■ EXERCISE GOAL: Copy nothing but the lines from the opening of the entries through the line that contains "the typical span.", exactly as written. Drop the pictures.

[Stored data]
---+---

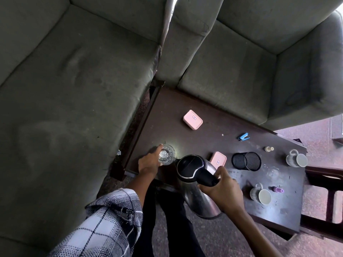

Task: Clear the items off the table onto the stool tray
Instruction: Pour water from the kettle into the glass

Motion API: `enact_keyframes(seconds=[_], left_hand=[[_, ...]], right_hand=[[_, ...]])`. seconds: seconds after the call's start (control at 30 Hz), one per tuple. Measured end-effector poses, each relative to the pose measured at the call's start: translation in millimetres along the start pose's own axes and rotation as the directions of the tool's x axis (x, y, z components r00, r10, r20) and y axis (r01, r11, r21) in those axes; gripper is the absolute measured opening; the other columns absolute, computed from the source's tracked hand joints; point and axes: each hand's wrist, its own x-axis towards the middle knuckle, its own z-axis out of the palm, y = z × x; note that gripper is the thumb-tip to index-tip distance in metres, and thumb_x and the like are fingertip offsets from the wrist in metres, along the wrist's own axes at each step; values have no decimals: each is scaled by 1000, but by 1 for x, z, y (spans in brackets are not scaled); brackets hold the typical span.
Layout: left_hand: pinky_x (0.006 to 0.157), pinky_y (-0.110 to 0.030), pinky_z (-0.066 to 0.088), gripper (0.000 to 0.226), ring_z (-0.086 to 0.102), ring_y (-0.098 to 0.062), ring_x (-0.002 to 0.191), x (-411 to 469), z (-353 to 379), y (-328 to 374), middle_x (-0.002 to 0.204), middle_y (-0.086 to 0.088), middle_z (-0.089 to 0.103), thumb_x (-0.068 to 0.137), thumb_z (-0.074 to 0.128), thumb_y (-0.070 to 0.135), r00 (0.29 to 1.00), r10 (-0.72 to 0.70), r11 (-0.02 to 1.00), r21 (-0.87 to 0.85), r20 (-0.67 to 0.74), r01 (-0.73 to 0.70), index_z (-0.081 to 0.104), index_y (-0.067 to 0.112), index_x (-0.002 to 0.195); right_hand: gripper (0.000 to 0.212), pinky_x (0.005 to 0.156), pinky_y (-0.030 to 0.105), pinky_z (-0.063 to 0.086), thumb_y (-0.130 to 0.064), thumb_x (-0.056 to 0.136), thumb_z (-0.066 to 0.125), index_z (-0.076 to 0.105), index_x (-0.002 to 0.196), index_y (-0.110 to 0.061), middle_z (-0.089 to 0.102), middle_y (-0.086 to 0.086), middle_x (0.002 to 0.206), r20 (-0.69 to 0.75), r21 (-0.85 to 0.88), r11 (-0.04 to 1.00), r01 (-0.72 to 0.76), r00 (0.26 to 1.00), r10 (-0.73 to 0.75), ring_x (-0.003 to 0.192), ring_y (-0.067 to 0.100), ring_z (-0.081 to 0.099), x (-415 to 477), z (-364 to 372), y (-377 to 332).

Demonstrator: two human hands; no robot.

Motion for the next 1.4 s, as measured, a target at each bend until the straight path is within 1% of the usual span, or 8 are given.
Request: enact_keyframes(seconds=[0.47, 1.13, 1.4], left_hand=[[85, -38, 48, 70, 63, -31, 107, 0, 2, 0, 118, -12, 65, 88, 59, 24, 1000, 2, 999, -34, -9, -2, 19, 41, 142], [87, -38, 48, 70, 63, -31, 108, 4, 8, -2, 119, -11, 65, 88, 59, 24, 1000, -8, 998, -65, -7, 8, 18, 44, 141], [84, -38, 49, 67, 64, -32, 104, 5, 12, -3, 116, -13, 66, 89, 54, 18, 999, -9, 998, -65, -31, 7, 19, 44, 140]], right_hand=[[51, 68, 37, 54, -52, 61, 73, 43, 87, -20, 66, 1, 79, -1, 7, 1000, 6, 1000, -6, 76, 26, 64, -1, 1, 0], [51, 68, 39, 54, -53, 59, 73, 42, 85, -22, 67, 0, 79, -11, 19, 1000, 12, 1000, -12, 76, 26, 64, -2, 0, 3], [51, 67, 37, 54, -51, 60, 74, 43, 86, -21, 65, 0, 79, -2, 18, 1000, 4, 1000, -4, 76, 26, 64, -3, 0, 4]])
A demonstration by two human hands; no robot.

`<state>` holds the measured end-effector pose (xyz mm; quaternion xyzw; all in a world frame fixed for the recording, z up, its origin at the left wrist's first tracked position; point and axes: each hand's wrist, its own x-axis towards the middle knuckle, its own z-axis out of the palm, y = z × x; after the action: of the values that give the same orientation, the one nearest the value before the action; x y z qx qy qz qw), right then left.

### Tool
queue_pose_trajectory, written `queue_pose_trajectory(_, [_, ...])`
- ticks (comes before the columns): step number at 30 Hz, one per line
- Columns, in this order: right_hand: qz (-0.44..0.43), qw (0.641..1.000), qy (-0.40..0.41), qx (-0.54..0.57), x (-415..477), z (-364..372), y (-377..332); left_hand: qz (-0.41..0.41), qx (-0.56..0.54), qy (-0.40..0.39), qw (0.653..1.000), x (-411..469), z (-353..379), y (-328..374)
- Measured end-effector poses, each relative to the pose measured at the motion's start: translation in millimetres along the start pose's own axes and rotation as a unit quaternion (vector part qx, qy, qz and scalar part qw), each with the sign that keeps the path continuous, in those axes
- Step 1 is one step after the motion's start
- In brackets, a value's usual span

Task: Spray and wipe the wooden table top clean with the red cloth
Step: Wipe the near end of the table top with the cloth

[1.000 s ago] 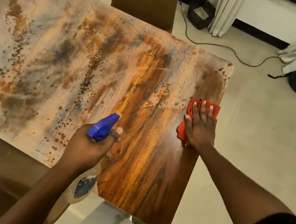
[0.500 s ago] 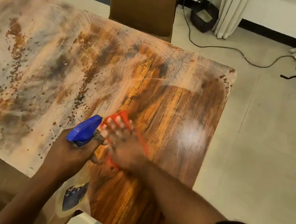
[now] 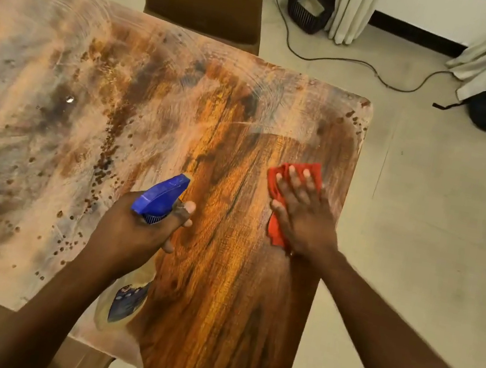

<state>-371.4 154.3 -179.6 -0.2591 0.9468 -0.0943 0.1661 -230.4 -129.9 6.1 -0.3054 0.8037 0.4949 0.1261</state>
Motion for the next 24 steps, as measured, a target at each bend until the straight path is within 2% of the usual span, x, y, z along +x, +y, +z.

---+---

■ OUTPUT FOR THIS EXERCISE:
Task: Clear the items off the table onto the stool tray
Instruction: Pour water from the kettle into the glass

Motion API: `enact_keyframes(seconds=[_], left_hand=[[_, ...]], right_hand=[[_, ...]])`. seconds: seconds after the call's start (control at 30 Hz), one per tuple. Measured end-effector poses, each relative to the pose measured at the call's start: translation in millimetres along the start pose's own axes and rotation as the directions of the tool's x axis (x, y, z components r00, r10, r20) and y axis (r01, r11, r21) in those axes; gripper is the absolute measured opening; the other columns absolute, computed from the source's tracked hand joints; point and axes: each hand's wrist, its own x-axis towards the middle knuckle, its own z-axis out of the palm, y = z × x; note that gripper is the thumb-tip to index-tip distance in metres, and thumb_x and the like are fingertip offsets from the wrist in metres, along the wrist's own axes at each step; values have no decimals: each is scaled by 1000, but by 1 for x, z, y (spans in brackets are not scaled); brackets hold the typical span.

The exercise is complete.